Top of Collected material
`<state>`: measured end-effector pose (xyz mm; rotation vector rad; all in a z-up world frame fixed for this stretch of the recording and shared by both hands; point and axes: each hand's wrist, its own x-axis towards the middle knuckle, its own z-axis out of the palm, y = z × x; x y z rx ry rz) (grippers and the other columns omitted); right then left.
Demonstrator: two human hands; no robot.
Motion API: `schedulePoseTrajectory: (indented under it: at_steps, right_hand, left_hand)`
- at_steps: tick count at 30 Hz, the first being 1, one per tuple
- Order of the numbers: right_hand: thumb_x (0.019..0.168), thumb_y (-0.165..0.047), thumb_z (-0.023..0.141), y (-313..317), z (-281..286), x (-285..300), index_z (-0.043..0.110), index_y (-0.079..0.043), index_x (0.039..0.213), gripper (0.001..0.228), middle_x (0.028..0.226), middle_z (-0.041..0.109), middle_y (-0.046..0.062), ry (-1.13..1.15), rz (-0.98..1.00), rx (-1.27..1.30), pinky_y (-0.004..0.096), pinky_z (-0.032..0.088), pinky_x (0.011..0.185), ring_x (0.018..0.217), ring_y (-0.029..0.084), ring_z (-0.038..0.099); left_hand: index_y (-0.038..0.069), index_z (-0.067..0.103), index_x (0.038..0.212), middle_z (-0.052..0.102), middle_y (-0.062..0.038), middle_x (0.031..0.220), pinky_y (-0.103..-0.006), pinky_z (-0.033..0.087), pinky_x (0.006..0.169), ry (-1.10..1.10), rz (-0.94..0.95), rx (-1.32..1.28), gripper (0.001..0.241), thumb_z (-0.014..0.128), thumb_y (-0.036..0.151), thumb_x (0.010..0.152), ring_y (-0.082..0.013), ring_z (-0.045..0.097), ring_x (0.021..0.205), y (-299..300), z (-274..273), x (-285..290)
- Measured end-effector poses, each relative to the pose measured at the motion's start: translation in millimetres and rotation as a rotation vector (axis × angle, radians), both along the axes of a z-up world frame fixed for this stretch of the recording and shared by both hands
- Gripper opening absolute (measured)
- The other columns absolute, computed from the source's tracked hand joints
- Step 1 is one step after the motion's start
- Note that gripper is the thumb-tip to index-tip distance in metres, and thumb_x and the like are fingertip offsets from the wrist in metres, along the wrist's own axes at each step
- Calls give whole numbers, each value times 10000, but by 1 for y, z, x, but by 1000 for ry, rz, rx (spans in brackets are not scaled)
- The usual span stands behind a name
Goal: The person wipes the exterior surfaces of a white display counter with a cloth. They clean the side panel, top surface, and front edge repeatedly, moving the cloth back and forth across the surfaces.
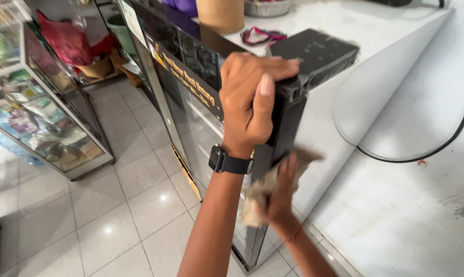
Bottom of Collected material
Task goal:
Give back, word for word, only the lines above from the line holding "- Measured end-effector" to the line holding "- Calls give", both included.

Your response:
- Measured end-effector poses, each relative to the pose measured at the motion's start: translation in millimetres and rotation as a rotation vector (axis × angle, radians), both along the axes of a z-up world frame fixed for this stretch of the recording and shared by both hands
- Gripper opening absolute (measured)
- The other columns absolute, computed from the source's tracked hand joints
- Step 1 is one step after the motion's start
- Note that gripper is the thumb-tip to index-tip distance in metres, and thumb_x and the like are fingertip offsets from the wrist in metres, along the wrist's own axes at each step
- Calls give whole numbers, each value times 10000, but by 1 for y, z, x, but by 1000 for ry, rz, rx (spans in brackets are not scaled)

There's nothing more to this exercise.